**RECORDS FOR THIS EXERCISE:**
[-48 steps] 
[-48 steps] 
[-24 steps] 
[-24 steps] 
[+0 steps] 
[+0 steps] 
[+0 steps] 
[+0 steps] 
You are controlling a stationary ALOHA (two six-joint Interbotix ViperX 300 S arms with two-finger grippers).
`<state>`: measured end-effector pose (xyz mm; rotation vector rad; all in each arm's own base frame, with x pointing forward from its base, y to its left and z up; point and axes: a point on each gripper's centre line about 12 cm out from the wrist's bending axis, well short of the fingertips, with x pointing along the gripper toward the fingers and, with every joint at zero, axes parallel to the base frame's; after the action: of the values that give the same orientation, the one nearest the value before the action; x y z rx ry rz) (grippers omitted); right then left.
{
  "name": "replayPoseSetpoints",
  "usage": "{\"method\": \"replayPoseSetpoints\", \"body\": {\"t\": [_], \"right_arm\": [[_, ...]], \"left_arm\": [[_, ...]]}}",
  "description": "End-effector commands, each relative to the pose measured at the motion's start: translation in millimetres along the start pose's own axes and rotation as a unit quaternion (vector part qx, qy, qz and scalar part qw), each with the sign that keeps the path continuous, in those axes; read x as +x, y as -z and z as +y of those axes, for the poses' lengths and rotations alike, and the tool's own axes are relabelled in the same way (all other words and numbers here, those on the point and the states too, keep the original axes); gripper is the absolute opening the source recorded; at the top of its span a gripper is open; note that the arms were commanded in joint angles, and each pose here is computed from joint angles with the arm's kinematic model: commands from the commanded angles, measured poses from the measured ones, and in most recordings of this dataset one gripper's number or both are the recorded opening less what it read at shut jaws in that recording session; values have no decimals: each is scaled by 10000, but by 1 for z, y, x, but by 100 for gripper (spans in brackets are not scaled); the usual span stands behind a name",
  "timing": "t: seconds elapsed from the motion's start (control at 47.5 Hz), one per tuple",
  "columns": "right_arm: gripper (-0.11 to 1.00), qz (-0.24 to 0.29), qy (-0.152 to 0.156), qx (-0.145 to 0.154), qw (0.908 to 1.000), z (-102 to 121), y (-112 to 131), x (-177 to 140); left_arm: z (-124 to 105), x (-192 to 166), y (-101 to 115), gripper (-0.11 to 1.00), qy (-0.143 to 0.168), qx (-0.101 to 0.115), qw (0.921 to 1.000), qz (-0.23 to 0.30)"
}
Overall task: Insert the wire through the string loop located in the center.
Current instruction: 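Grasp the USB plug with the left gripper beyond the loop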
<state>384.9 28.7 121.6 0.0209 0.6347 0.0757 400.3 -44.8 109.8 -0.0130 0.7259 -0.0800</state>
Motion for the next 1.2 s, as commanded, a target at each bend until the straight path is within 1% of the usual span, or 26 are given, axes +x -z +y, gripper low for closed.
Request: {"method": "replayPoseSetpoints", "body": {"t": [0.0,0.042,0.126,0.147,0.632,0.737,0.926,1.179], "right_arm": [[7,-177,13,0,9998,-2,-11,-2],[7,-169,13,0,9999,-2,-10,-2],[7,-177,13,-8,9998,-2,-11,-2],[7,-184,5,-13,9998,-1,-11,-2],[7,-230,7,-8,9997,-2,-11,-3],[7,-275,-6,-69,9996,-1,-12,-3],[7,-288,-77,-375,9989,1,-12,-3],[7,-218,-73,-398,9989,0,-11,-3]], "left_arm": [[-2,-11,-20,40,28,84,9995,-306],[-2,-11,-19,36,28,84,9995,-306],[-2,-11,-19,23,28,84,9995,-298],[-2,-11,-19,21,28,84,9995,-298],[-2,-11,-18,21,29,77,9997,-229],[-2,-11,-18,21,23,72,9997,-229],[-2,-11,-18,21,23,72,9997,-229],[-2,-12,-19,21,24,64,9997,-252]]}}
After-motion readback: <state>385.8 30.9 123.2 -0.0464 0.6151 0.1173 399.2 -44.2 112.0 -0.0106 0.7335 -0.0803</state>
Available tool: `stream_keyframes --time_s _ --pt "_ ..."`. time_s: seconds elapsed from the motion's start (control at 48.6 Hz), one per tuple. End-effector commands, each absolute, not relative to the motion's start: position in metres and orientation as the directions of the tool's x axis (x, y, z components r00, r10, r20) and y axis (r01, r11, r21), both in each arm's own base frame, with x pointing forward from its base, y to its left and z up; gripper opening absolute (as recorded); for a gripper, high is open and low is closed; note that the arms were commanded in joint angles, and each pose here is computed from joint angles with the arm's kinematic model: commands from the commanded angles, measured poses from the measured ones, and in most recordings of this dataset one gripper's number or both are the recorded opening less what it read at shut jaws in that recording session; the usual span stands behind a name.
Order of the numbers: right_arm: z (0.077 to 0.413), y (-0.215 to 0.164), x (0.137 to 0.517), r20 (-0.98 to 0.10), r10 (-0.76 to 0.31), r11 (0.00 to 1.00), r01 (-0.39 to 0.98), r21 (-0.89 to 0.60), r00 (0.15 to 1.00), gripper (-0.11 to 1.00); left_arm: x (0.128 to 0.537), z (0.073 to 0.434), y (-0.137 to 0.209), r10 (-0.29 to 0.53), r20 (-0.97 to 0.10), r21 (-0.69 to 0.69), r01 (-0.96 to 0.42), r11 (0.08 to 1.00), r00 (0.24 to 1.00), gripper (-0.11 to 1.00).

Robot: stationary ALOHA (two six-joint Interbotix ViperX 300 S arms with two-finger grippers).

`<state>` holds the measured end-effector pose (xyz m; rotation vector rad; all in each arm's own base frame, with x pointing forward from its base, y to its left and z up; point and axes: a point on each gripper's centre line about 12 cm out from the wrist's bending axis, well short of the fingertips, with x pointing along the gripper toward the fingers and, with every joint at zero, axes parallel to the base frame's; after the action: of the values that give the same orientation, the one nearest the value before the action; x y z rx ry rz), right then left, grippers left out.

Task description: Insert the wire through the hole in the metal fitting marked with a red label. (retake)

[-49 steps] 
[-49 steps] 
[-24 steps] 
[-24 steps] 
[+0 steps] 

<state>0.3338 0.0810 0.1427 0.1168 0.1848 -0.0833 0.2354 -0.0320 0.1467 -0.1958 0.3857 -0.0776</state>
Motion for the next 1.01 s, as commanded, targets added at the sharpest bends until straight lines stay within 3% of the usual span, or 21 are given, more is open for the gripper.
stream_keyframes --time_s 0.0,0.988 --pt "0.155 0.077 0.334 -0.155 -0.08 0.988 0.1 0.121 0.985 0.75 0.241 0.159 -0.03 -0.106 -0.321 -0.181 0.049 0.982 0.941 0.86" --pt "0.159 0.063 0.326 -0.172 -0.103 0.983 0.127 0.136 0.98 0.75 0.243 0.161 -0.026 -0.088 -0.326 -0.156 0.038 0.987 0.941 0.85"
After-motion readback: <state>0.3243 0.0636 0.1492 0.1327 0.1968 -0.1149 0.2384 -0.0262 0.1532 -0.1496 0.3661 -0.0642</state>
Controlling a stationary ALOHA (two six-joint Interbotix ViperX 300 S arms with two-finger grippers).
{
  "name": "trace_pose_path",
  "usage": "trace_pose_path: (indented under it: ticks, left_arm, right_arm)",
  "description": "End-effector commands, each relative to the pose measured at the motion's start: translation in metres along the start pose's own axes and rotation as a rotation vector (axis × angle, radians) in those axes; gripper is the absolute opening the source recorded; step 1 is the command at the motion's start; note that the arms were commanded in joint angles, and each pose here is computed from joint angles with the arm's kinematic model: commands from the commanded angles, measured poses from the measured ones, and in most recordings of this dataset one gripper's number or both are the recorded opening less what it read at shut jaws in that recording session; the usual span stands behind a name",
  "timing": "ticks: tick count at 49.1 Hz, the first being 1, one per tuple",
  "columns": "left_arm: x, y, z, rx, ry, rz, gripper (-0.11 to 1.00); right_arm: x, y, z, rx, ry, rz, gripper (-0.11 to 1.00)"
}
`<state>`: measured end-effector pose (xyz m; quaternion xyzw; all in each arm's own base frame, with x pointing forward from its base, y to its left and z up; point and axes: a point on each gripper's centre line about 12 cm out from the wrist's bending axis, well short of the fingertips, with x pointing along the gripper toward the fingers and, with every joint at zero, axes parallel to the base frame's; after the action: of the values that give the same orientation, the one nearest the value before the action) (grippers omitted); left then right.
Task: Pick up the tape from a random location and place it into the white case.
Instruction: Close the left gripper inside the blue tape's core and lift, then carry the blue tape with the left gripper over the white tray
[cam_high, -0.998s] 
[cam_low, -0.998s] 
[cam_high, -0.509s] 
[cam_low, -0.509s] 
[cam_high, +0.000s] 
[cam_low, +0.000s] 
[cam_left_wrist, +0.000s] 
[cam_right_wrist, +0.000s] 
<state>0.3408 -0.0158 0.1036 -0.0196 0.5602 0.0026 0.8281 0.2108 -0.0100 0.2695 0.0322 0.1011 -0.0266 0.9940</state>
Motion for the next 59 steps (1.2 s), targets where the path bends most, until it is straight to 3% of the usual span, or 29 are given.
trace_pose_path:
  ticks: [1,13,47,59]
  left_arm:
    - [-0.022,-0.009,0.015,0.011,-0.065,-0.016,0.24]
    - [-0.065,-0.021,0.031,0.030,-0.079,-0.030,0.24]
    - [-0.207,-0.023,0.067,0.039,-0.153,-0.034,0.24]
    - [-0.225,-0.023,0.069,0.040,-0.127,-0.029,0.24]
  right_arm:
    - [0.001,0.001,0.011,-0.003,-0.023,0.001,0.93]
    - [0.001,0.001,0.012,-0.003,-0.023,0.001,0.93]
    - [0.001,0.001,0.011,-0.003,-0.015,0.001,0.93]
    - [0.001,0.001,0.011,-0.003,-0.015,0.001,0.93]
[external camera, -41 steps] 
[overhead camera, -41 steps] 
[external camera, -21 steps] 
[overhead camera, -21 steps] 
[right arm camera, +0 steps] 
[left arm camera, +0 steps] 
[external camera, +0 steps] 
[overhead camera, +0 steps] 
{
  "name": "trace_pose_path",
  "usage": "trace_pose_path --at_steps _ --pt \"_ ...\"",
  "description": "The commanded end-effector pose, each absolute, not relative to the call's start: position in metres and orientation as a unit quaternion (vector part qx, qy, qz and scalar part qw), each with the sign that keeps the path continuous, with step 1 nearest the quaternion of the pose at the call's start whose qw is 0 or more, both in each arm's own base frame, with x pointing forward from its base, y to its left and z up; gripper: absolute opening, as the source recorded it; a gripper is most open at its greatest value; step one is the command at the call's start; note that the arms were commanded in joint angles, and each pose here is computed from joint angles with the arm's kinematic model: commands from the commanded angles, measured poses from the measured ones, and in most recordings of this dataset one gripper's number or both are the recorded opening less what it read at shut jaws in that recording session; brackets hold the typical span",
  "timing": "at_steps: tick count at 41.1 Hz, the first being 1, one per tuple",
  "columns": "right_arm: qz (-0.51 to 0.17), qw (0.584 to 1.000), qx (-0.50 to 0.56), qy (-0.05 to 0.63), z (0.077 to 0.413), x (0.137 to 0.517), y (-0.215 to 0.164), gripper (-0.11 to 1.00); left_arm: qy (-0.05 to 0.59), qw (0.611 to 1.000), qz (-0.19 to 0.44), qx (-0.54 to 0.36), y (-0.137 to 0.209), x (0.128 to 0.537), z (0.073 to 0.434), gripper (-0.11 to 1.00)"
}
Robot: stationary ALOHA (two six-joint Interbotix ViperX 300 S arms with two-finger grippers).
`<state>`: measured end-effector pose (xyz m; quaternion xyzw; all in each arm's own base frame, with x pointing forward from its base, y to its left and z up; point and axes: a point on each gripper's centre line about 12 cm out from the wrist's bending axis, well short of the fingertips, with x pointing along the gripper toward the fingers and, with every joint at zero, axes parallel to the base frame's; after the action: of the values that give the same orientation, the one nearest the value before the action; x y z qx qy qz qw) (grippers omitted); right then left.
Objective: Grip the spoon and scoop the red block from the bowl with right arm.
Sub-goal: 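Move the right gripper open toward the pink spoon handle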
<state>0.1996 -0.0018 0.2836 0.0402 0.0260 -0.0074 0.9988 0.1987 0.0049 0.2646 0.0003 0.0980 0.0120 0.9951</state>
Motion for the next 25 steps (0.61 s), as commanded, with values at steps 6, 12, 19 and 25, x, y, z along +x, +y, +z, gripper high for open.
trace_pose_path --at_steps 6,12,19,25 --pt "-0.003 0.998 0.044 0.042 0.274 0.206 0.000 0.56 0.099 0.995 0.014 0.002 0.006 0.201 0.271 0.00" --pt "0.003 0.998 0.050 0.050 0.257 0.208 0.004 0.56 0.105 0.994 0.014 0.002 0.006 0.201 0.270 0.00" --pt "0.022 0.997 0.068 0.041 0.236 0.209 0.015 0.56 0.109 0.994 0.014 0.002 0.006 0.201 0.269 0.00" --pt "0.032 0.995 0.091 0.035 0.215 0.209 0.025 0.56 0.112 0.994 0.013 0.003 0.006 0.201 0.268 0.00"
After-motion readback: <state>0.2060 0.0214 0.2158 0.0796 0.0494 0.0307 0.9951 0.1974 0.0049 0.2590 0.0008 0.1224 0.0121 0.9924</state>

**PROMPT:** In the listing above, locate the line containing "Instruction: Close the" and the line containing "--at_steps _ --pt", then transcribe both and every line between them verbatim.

**RESULT:**
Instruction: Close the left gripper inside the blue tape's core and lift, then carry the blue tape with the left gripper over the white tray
[cam_high, -0.998s] 
[cam_low, -0.998s] 
[cam_high, -0.509s] 
[cam_low, -0.509s] 
[cam_high, +0.000s] 
[cam_low, +0.000s] 
[cam_left_wrist, +0.000s] 
[cam_right_wrist, +0.000s] 
<state>0.3408 -0.0158 0.1036 -0.0196 0.5602 0.0026 0.8281 0.2108 -0.0100 0.2695 0.0322 0.1011 -0.0266 0.9940</state>
Motion for the next 59 steps (1.2 s), targets where the path bends most, until it is straight to 3% of the usual span, or 29 are given.
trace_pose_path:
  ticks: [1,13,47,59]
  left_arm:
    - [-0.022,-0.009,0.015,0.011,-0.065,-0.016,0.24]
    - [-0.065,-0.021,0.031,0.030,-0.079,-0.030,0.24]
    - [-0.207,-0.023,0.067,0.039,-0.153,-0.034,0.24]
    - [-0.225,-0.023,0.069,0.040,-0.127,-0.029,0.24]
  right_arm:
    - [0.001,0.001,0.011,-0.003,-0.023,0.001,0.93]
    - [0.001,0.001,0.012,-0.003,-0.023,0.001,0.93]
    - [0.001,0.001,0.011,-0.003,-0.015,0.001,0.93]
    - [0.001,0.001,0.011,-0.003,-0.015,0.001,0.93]
[external camera, -41 steps] 
[overhead camera, -41 steps] 
[external camera, -21 steps] 
[overhead camera, -21 steps] 
[right arm camera, +0 steps] 
[left arm camera, +0 steps] 
[external camera, +0 steps] 
[overhead camera, +0 steps] 
{
  "name": "trace_pose_path",
  "usage": "trace_pose_path --at_steps _ --pt \"_ ...\"",

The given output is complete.